"The machine to be described is not put forward as an 'ideal' lathe, but as an example of of a plain lathe of simple and straightforward construction to which additions can be made as time, fancy, or necessity dictates." - G.B. Round, MODEL ENGINEER; circa 1959
Here's my latest in a short string of power tools...I just finished it today. I've always wanted a small wood lathe, but just never seemed to get a handle on either the dollars, or a design I was happy with. I recently visited a friend of mine that lives in Spokane, WA., who showed me one that was 'home made'. It was built on two sections of channel steel...this was all the inspiration I needed! I don't have a large amount of space in my shop, and am not likely to attempt turning long posts for a bed. So the entire unit is only 24 inches from one end to the other.
The included photos should be pretty self explanatory: the bed is two sections of 2" x 5" channel, positioned to form a 'box' or square tube; with a 1" gap between them. The uprights that support the pillow-block bearings, are 1 1/2" x 3" x 3/16" rectangular tube. There is a short section of 2" x 2" x 3/16" square tube, that is about 3"-4" long. As with most of my projects, everything you see in the pictures, are items I had 'laying around'. The motor is an old craftsman, salvaged from an even older Montgomery Wards scroll saw, that I sold years ago.

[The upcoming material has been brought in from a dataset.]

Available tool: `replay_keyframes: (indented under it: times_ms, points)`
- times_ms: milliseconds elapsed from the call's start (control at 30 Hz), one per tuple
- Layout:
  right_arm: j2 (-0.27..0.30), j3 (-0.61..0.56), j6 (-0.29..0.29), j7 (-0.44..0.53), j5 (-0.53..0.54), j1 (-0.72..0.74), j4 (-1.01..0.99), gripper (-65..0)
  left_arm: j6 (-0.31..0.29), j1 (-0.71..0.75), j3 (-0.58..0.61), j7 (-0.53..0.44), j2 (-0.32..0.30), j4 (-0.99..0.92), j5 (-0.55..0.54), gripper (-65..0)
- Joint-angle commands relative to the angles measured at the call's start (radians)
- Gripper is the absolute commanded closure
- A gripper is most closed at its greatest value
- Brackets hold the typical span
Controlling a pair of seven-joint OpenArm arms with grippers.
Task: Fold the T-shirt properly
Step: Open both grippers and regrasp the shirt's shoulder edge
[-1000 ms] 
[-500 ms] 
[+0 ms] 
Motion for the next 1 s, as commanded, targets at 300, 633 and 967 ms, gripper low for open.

The tool rest is just a scrap piece of 1" x 1" x 1/8" angle steel, that has been welded to a 1/2" dia steel rod. The 'thumb screw' that holds sets the height of the tool rest is just a 1/4 x 20 x 1/2" long hex bolt. I then tack welded a pair of flat washers, onto the head of the 1/4 x 20 bolt to form 'ears'.
The hub that the wooden wheel is mounted to, is just a diecast hub from an old squirrel cage fan. I'll eventually get around to making a tailstock, and maybe bed extensions; but for now, it suits my needs very well. I'll also add a 'on/off' switch to the front, so I'm not constantly fiddling with the power cord...
BTW, that quote at the beginning is from an article (available here, I think), that describes a metal lathe built back in the 1950's. I'm also in the process of building one that is based on that lathe (e.g., the one that George Round built), and hope to show it off here as well...
Last edited by EclecticNeophyte; 07-26-2014 at 05:27 PM.
One detail I overlooked mentioning, is that the spindle center is 7 1/2" above the bed. So although I have not tried it, one should be able to turn an object 15" in diameter... That's on the bed side...which means the tool rest would be perpendicular to the bed. If the piece to turn is mounted on the left side of the headstock, then it would be something larger. Just not certain what that 'something' would [safely] be... One would also certainly want to mount this lathe on something other than a workmate table, such as shown in the photos.
...some progress on the tailstock. The allthread is for alignment, and then a section of it, along with the nuts; will be used for the screw.
Getting the angles right, is always a challenge (for me).
...some adjustment is always needed. Particularly when building the tailstock last... There will be a plate welded to the (foreground) side of the angle pieces, and will mate with the Acme (5/8 - 8) nuts.
- Shim the headstock bearings, to make the spindle more parallel to the bed.
- Adjust the height of the tailstock to match the spindle
- Weld it all together
- Attach a 1" guide to the underside of the tailstock base, to keep it aligned with the axis of the spindle.
Last edited by EclecticNeophyte; 08-16-2014 at 06:23 PM.
Ok, here's the (nearly) finished item...
I still need to work out an alignment mechanism, and then either grind a point on the end of the screw; or machine it to fit some sort of center on the end. I'd also like to be able to attach a small Jacobs chuck, but we'll see... For now, it's usable for nearly anything I'll likely do with this wood lathe.
Last edited by EclecticNeophyte; 08-16-2014 at 06:14 PM.